*TASK OBJECTIVE*: Line by line, print the records exactly, and keep images out of the copy.

(GIVEN DATA)

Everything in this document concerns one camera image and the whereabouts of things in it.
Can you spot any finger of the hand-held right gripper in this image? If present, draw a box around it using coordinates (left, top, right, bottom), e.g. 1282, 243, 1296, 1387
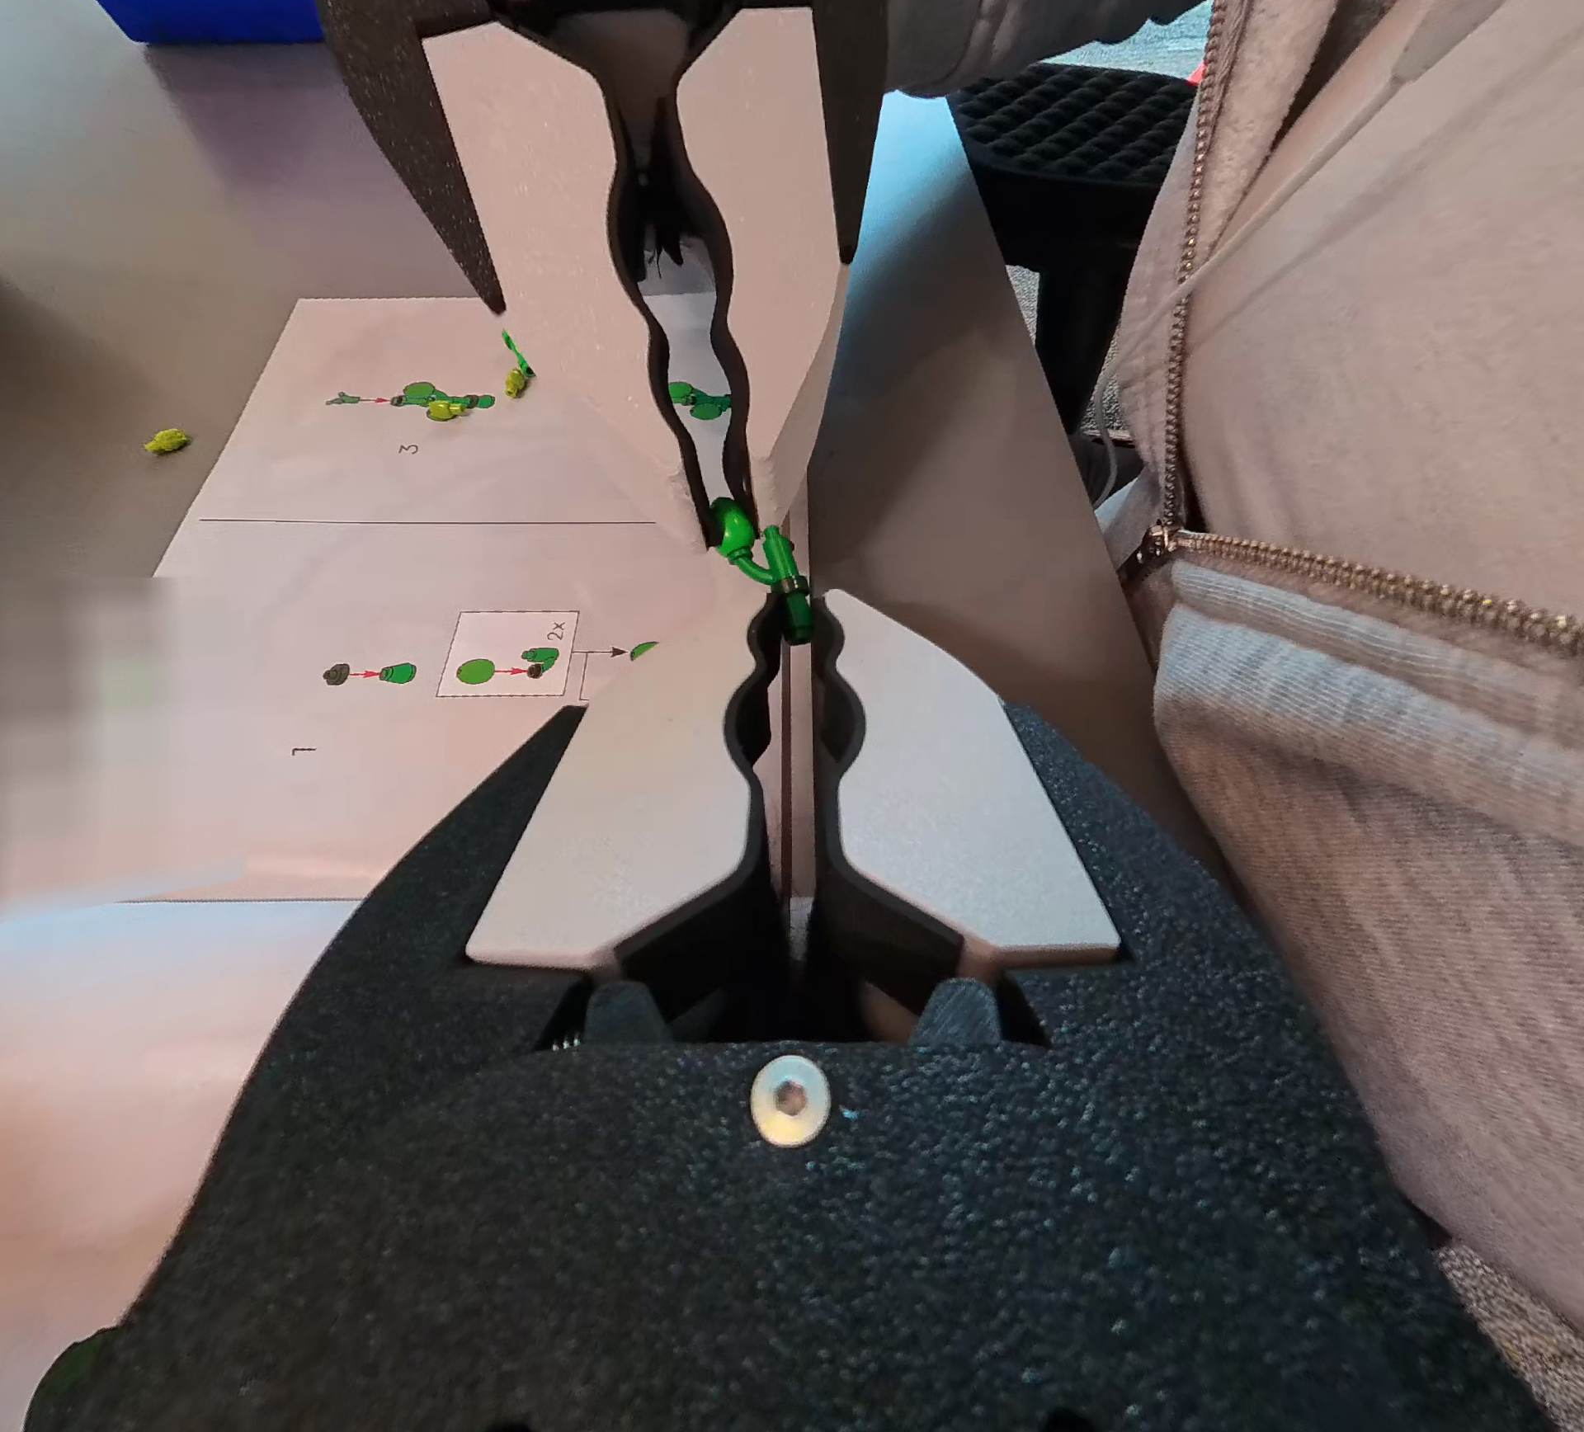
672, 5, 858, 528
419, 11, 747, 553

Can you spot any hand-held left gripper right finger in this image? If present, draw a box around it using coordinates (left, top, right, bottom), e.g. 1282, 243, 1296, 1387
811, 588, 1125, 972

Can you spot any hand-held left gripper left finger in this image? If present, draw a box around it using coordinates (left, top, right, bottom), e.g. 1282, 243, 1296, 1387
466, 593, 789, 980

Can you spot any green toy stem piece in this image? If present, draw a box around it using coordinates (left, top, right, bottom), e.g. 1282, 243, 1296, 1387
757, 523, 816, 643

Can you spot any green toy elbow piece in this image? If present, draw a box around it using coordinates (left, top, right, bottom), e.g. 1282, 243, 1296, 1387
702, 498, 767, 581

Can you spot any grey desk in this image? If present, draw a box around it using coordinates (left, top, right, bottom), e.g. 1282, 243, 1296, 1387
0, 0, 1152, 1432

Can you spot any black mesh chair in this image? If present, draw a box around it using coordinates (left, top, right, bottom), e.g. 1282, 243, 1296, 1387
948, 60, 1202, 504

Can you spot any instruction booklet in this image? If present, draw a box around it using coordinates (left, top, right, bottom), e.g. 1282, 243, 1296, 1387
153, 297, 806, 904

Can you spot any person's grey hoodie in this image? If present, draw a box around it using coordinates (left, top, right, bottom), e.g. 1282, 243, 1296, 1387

(End GIVEN DATA)

*TASK ANSWER*:
Everything in this document concerns one camera image and the whereabouts of things in it.
Can you spot any finger of the hand-held right gripper in this image? If present, draw a box around it using coordinates (left, top, right, bottom), e.g. 1282, 243, 1296, 1387
672, 5, 858, 528
419, 11, 747, 553

Can you spot any hand-held left gripper right finger in this image? If present, draw a box around it using coordinates (left, top, right, bottom), e.g. 1282, 243, 1296, 1387
811, 588, 1125, 972

Can you spot any hand-held left gripper left finger in this image? If present, draw a box around it using coordinates (left, top, right, bottom), e.g. 1282, 243, 1296, 1387
466, 593, 789, 980

Can you spot any green toy stem piece in this image? If present, draw a box around it using coordinates (left, top, right, bottom), e.g. 1282, 243, 1296, 1387
757, 523, 816, 643

Can you spot any green toy elbow piece in this image? If present, draw a box around it using coordinates (left, top, right, bottom), e.g. 1282, 243, 1296, 1387
702, 498, 767, 581

Can you spot any grey desk in this image? If present, draw a box around it using coordinates (left, top, right, bottom), e.g. 1282, 243, 1296, 1387
0, 0, 1152, 1432

Can you spot any black mesh chair in this image? If present, draw a box around it using coordinates (left, top, right, bottom), e.g. 1282, 243, 1296, 1387
948, 60, 1202, 504

Can you spot any instruction booklet in this image? If present, draw a box around it using coordinates (left, top, right, bottom), e.g. 1282, 243, 1296, 1387
153, 297, 806, 904

Can you spot any person's grey hoodie in this image? If present, draw a box around it using coordinates (left, top, right, bottom), e.g. 1282, 243, 1296, 1387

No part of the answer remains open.